Robin Knox-Johnston is suffering with yet more communication problems aboard Yacht Saga Insurance 21/1/07
Velux 5-Oceans Race competitor Sir Robin Knox-Johnston is suffering with yet more communication problems aboard Yacht Saga Insurance just a few days after Leg 2 start from Fremantle.
Log date Saturday 20 January 2007
Position Latitude 37 47.5S Longitude 120 24 E
Yesterday was a day of light winds and minor squalls. The trouble with those sort of conditions is that you can never have the sail settings right. If you reduce sail for the squalls you sit looping about when its gone, but if you have too much sail in the light winds the squalls push Saga Insurance over to 45 degrees or more. The result was not great progress.
I am also hampered by the fact that the new Iridium phone has switched itself to internal use only so cannot make outgoing calls. This means I cannot update the weather and I’m having to use, now, a two-day old forecast. Under that forecast I expected to be headed last night but in fact it never happened so I could have borne away and gone faster instead of keeping hard on the wind.
Why doesn’t the Iridium phone work now when it worked fine when installed and initially after I left? Don’t ask me, just accept it as another example of the electronics industry. Imagine what would happen if washing machines failed on the same scale as these electronics I have do? The whole washing machine industry would collapse and something would be done about it. So anyway, the electronics industry has left me weather blind and not for the first time.

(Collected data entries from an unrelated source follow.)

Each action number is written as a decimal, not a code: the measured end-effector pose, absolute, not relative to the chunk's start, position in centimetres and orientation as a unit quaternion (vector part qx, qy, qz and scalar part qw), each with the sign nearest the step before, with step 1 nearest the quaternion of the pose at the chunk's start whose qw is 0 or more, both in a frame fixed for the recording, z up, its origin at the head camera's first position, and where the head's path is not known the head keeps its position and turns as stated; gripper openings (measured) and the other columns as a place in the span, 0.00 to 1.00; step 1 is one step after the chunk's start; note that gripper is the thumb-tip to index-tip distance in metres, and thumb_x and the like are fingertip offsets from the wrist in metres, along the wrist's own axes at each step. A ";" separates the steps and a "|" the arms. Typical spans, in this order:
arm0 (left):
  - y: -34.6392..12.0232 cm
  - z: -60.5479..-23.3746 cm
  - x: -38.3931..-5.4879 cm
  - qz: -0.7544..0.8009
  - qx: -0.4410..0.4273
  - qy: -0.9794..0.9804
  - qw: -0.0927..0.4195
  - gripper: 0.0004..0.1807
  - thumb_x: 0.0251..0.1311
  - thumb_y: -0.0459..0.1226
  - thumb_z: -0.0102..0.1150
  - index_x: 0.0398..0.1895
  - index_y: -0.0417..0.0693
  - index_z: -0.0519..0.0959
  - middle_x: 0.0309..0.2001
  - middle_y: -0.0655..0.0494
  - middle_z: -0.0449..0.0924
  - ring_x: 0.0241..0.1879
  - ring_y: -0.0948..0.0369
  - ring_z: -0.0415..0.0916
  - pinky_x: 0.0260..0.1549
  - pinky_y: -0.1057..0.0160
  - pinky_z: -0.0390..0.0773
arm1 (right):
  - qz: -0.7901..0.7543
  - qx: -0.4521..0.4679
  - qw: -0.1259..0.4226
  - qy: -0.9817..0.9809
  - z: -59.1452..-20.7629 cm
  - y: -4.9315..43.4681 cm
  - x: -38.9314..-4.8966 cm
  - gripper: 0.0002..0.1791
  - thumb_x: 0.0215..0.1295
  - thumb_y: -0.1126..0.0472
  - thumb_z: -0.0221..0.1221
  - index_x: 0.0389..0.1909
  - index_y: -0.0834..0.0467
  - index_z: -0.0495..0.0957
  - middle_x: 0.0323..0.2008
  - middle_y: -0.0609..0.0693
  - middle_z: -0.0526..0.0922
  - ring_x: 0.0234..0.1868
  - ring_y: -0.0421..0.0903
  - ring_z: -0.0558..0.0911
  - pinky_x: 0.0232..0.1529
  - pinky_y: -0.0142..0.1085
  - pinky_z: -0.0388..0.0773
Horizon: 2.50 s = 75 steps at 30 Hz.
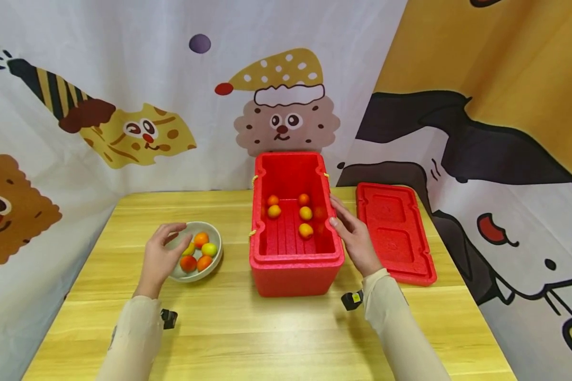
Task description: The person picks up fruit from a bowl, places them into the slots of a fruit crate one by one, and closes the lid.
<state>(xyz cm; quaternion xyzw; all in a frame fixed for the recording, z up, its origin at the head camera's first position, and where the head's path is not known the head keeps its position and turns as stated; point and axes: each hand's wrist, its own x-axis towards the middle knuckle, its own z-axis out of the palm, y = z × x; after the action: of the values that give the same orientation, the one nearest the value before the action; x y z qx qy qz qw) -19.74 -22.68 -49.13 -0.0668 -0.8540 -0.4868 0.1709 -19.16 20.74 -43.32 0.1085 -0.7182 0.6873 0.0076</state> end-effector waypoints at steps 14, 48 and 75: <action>-24.6 -51.4 -18.4 -0.451 -0.063 -0.889 0.053 0.26 0.58 0.27 0.67 0.57 0.25 0.70 0.53 0.34 0.71 0.55 0.40 0.70 0.55 0.47 0.73 | 0.690 0.106 0.000 -0.716 -43.4 20.7 -19.3 0.29 0.74 0.59 0.55 0.73 0.57 0.63 0.73 0.46 0.60 0.72 0.49 0.60 0.58 0.37 0.74; -24.0 -51.0 -19.3 -0.245 -0.111 -0.963 -0.020 0.27 0.53 0.30 0.70 0.53 0.20 0.72 0.55 0.27 0.64 0.56 0.33 0.62 0.57 0.36 0.66 | 0.675 0.103 -0.001 -0.731 -43.1 20.9 -19.1 0.29 0.74 0.60 0.55 0.74 0.56 0.62 0.73 0.45 0.61 0.71 0.50 0.61 0.58 0.38 0.74; -24.0 -50.9 -19.3 -0.234 -0.104 -0.966 -0.037 0.10 0.55 0.31 0.70 0.36 0.31 0.83 0.41 0.40 0.70 0.35 0.46 0.74 0.39 0.44 0.78 | 0.683 0.107 -0.002 -0.723 -43.3 20.7 -19.3 0.29 0.74 0.60 0.54 0.74 0.57 0.62 0.73 0.46 0.61 0.71 0.49 0.61 0.58 0.38 0.73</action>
<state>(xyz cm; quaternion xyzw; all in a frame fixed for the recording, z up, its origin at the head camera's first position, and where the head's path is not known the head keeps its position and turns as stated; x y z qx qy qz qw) -19.27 -24.05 -50.94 -0.1043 -0.9660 -0.2336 -0.0366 -19.28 20.72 -43.28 0.1073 -0.7226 0.6829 -0.0015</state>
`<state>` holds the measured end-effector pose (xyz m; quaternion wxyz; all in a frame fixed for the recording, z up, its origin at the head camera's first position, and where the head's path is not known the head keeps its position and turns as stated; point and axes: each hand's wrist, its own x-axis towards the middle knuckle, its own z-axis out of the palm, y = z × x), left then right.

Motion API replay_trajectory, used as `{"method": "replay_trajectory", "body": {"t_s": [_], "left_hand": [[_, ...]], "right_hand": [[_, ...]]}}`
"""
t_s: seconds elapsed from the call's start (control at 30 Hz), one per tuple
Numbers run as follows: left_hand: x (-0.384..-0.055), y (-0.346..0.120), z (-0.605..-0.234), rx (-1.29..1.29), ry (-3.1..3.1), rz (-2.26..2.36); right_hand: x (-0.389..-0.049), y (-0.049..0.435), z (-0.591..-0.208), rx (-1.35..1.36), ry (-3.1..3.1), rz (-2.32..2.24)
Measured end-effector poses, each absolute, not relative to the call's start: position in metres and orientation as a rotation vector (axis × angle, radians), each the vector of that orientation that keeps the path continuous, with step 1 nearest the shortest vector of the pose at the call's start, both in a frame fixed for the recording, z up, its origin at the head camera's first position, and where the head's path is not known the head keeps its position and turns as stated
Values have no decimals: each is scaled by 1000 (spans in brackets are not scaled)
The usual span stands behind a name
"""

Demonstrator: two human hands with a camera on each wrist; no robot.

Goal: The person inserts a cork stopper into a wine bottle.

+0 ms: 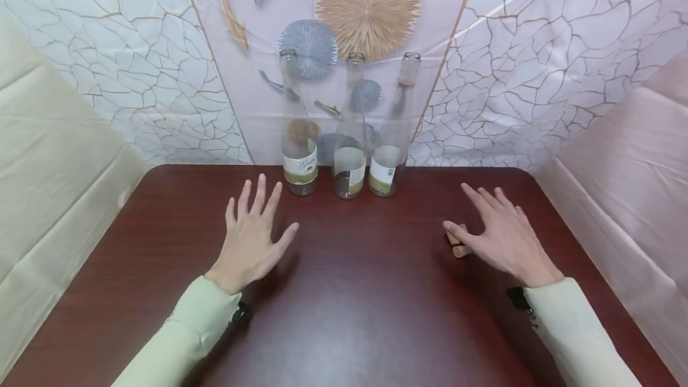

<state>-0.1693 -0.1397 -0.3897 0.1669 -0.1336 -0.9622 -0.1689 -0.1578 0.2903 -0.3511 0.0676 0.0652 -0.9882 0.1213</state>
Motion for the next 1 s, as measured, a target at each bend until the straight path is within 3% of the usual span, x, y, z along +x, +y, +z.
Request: {"method": "replay_trajectory", "body": {"t_s": [0.33,0.63,1.0], "left_hand": [[-201,-141,-375,-409,-2509,-659],[-243,-147,-350,-287,-2538,-973],[-280,-142,-319,-239,-2487,-1230]], "right_hand": [[-183,297,-355,424,-2954,319],[-210,309,-371,658,-3026,358],[-223,314,-388,734,-3079,327]]}}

Now I have freed off a bit hopefully I can stop losing out to the leading pack. Unai Pakea, the next one ahead, has been caught close to a new low pressure system and is being forced north by strong southerly winds which is appalling bad luck. He was slow at the start and so missed the window of opportunity to get south quickly whereas my delay, although it has led to headwinds until this morning, means I have missed that system. It may take time to get himself clear of that but we don’t want him too far away as we can provide mutual support if necessary.
The flying Swiss, Bernard Stamm, has gone deep and picked up a good strong north-westerly as has Kojiro not far behind, so they will extend their lead for a while. Dalton is 580 miles ahead of me at the moment. I am heading east-south-east at the moment as that?s where I can get the best speed, the wind still being south of South-West but I am hoping it will veer and allow me to go deeper before long.
It is becoming colder. The shorts have been packed away and the first layer of thermals donned. The sun is still warm though. Banged the left wrist this morning. Not clever. The tendonitis is still there so it is not up to full ability as yet. Otherwise, well I feel a bit tired to be honest. These electronic problems are depressing as well. I keep imagining I have crew aboard when I wake up from a sleep. Most odd but a sign that I am still settling in.